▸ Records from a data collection
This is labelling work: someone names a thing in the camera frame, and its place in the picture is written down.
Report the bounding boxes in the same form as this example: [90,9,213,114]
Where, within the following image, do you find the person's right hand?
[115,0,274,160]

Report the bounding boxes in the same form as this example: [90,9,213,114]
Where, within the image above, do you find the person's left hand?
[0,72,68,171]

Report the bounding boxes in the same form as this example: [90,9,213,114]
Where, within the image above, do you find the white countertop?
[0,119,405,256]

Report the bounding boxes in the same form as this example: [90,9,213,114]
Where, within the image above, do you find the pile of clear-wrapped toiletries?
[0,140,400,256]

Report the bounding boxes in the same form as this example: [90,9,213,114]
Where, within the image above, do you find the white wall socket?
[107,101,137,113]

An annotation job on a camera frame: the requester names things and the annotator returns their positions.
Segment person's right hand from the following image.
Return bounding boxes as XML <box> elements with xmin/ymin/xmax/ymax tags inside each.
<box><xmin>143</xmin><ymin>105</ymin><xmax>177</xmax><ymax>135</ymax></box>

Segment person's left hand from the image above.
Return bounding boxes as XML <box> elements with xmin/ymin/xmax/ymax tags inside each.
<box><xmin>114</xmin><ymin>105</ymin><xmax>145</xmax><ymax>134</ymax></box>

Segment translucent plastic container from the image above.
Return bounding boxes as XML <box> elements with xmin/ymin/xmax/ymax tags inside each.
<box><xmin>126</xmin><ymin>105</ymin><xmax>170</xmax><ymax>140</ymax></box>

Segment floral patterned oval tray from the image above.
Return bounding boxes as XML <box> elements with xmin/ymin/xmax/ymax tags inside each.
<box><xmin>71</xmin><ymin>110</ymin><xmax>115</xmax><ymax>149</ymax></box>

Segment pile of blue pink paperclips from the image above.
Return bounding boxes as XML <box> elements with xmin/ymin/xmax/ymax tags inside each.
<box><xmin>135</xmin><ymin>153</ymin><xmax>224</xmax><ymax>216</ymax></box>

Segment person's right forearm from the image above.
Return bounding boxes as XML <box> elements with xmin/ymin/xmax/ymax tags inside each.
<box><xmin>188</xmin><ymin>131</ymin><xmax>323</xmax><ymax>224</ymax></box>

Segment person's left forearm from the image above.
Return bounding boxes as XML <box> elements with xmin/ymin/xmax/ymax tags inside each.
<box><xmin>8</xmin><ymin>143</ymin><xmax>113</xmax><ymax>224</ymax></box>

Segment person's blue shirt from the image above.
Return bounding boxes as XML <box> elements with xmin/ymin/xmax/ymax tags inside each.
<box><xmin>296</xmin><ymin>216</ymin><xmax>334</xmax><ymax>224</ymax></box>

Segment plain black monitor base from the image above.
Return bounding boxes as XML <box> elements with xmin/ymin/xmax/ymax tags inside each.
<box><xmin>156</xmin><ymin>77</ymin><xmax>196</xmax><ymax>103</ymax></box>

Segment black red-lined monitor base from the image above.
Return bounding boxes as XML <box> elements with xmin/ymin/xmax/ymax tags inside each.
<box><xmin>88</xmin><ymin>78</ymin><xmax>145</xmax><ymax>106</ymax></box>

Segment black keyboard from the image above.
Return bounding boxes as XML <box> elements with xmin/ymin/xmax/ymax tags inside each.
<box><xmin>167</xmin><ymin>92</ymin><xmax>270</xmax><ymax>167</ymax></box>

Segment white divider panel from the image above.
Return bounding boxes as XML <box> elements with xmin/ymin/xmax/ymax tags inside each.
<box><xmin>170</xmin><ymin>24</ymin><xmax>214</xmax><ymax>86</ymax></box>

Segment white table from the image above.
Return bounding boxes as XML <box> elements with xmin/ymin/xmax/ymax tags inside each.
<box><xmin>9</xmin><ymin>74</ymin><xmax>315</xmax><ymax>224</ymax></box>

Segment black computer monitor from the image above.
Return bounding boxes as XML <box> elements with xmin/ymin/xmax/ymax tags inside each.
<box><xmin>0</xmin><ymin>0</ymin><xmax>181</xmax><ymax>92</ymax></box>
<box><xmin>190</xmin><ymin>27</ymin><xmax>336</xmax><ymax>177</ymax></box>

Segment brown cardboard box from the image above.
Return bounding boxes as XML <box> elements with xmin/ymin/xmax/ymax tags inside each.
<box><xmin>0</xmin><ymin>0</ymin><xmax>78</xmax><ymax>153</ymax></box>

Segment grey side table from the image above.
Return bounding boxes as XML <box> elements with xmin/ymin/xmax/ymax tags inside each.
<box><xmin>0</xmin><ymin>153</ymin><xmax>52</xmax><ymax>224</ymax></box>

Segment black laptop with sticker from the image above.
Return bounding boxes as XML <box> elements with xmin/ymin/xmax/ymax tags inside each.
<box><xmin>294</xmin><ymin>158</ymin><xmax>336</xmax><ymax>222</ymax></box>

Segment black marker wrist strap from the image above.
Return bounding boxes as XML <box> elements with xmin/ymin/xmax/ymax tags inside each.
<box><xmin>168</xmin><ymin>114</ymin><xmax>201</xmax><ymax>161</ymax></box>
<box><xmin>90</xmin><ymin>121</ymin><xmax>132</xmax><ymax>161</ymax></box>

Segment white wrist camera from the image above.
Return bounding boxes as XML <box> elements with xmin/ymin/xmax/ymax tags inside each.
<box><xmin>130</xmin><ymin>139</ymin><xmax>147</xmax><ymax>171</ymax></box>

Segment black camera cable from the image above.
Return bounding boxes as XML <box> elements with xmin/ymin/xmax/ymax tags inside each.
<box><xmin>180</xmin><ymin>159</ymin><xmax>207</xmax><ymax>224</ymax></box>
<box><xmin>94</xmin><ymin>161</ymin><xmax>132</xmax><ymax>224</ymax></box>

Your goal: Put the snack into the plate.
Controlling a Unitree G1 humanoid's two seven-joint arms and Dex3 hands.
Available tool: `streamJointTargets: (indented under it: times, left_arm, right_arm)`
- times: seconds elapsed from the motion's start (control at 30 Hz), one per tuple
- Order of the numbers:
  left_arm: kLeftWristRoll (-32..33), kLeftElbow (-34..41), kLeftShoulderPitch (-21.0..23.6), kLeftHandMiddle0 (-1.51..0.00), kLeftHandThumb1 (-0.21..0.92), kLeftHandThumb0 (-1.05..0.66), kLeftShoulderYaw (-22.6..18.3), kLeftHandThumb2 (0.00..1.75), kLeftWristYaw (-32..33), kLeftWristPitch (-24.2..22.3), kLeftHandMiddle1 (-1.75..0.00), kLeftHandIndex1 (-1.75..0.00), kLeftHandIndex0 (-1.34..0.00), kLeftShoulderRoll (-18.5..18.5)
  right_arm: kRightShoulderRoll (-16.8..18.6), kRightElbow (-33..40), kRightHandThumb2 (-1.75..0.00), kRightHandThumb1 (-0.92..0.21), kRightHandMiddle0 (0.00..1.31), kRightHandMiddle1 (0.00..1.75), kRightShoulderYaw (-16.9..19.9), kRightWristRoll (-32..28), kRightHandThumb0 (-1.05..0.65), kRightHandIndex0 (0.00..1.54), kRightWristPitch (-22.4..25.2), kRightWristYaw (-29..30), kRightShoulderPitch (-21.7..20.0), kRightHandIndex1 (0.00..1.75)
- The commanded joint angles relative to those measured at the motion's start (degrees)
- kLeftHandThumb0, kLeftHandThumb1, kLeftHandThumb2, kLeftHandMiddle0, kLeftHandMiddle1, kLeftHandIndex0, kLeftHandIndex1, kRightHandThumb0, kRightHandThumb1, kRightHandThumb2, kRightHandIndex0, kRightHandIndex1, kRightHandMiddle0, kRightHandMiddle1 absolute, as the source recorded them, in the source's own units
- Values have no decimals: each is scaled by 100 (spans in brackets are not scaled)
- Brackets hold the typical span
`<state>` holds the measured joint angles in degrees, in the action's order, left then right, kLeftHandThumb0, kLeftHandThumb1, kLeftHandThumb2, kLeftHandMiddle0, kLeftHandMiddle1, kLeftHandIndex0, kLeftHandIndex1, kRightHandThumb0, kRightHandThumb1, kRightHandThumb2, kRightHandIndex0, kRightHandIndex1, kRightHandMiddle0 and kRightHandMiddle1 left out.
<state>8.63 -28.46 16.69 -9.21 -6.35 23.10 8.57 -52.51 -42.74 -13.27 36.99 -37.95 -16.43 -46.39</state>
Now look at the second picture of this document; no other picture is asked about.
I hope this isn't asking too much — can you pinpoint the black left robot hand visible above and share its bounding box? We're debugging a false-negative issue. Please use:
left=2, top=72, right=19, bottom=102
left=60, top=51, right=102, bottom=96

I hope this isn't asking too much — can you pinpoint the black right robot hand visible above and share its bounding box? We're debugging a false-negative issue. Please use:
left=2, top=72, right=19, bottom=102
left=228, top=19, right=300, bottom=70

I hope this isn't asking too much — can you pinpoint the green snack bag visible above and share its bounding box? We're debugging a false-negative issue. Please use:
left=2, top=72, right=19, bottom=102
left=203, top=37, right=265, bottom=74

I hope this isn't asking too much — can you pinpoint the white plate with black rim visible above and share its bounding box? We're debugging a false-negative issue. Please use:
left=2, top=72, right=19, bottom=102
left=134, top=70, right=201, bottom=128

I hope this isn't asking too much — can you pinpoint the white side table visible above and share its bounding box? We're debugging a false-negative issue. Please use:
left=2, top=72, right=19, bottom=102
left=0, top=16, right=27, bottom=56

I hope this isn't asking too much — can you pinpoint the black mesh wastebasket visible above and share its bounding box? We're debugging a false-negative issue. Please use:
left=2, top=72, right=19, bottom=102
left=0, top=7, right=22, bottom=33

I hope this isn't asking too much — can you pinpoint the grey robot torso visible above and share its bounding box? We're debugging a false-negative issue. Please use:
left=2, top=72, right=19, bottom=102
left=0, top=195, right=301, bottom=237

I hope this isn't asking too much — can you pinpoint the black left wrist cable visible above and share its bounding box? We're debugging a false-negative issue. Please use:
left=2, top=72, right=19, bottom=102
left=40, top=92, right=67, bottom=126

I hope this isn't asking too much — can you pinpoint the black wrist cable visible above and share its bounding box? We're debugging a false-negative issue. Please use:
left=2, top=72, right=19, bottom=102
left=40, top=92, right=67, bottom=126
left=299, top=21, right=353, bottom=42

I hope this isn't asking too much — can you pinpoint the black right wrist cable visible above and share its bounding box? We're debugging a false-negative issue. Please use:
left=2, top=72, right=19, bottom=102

▸ TRY IT
Take from the entries every line that has the string "plate".

▸ TASK SOLUTION
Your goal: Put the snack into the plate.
I hope this isn't asking too much — can you pinpoint the white plate with black rim visible above and share its bounding box? We're debugging a false-negative issue. Please use:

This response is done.